Big huge ugly grey things. They were originally a corruption of Ents. They are fatter and thicker than Ents , but less strong. They have practically no brains.


----------



## Wolfshead (Dec 21, 2002)

They were bred by Melkor, "in mockery of the ents". Due to him not being able to create anything original. They are weak, or turn to stone in sun-light. And were rather slow-witted most of the time. There are 6 different kinds of troll, varying in attributes, but the above sums them up on the whole.


----------



## Gil-Galad (Dec 21, 2002)

> _Originally posted by Rúmil _
> *Big huge ugly grey things. They were originally a corruption of Ents. They are fatter and thicker than Ents , but less strong.

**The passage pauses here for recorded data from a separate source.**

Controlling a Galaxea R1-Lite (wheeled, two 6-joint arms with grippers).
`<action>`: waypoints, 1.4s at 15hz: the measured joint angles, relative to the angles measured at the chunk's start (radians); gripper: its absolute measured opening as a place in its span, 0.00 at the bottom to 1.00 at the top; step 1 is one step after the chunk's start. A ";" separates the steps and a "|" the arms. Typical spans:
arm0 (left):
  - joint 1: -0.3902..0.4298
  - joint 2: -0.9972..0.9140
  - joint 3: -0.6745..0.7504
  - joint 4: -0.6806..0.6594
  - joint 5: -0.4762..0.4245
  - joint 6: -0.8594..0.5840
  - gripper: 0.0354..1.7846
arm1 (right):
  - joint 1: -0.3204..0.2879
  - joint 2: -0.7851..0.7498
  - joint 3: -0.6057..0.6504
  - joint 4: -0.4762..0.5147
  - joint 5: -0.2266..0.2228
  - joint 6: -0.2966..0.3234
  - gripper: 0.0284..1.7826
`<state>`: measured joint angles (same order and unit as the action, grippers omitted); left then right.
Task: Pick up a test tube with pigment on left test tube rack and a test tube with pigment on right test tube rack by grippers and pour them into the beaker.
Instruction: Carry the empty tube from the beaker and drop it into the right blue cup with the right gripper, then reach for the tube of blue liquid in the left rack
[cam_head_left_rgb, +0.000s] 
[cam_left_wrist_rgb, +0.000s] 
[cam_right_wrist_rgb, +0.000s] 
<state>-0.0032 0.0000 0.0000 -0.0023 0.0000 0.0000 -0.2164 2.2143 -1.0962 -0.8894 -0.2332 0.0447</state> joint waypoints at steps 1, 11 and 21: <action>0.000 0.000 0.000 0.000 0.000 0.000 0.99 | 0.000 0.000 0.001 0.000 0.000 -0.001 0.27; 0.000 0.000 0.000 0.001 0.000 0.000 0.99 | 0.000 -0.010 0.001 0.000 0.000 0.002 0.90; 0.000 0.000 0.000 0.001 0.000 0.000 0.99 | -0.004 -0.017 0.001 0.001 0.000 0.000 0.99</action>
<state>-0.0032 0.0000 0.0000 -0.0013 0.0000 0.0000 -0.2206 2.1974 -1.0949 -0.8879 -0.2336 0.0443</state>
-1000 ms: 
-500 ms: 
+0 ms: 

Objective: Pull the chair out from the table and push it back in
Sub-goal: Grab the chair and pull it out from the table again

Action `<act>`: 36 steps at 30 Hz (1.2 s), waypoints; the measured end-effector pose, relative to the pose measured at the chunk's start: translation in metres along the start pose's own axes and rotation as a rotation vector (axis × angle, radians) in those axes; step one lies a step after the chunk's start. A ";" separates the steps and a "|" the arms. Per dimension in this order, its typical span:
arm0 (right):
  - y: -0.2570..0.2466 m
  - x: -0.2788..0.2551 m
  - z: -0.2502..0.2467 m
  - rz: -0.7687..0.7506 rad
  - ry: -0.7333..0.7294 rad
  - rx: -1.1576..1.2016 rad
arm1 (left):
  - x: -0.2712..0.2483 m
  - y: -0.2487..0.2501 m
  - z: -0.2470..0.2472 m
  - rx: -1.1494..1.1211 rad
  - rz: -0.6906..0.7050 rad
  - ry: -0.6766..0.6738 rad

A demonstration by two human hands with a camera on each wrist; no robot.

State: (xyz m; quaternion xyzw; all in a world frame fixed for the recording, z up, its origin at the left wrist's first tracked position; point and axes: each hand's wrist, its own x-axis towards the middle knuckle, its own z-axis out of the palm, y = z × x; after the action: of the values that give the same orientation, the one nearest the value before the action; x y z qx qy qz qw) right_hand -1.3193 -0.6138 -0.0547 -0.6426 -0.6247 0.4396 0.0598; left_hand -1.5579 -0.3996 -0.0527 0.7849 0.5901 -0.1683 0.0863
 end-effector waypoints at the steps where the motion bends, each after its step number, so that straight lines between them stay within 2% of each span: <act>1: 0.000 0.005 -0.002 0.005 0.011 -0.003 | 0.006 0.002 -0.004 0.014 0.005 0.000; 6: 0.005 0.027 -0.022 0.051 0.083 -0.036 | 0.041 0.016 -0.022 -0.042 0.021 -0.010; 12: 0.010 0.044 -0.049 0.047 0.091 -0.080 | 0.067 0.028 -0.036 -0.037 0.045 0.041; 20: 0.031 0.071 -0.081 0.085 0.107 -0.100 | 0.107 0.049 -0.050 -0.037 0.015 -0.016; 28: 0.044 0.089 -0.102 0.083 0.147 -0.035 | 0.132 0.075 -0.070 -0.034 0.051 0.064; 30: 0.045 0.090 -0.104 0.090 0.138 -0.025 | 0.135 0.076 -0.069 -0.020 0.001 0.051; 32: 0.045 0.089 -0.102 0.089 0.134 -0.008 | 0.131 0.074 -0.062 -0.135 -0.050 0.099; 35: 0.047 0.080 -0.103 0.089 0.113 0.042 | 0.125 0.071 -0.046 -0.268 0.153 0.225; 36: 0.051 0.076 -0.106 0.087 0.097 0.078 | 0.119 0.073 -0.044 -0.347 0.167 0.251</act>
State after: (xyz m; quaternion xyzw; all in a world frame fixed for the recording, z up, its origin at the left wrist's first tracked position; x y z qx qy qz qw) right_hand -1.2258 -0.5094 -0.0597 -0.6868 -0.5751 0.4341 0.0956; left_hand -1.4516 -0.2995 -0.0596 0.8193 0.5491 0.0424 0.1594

They have practically no brains. *


Probably they had some brains,dinosaur's brains probably.They were able to speak and have names.Do you remember one of the trolls in The Hobbit was named Jo by the other two(or something like that)


----------



## Lantarion (Dec 22, 2002)

Bert, William and Tom actually! 
Y'know, I know I'm not being very helpful here, but these answers are available in all of Tolkien's books...


----------



## Nefmariel (Dec 25, 2002)

big ugly grey things. there may be other types and looks but cave trolls are big, ugly, and grey.


----------



## Celebthôl (Dec 26, 2002)

the most powerful were the Olog-hai they could endure sunlight and were the best type of Troll, these were bread by Sauron for the war of the ring, and Pippin kills one with his Barrow sword!

Thôl


----------



## j0n4th4n (Dec 26, 2002)

> _Originally posted by CraigSmith _
> *There are 6 different kinds of troll, varying in attributes. *



what were the six different types?


----------



## Celebthôl (Dec 26, 2002)

Cave-trolls, Hill-trolls, Mountain-trolls, Olog-hai, Snow-trolls, Stone-trolls

all these! try here to get info on them!

http://www.glyphweb.com/arda/

just click on T for trolls (duh)

the click on Trolls (duh again)

then click on their names for info on each one!

Thôl


----------



## Calimehtar (Dec 27, 2002)

*the most powerful were the Olog-hai they could endure sunlight and were the best type of Troll, these were bread by Sauron for the war of the ring, and Pippin kills one with his Barrow sword!* 

When did Pippen kill one with his sword? Is that what he killed saving Beregond? (I forgot if it was one of the trolls or just an orc.)


----------



## Celebthôl (Dec 27, 2002)

yes, yes it was!


----------



## *Lady Aragorn* (Jan 1, 2003)

yeah, in TT, the two ugly big things opening the doors to Mordor, and in FotR in Moria, those were Cave Trolls.


----------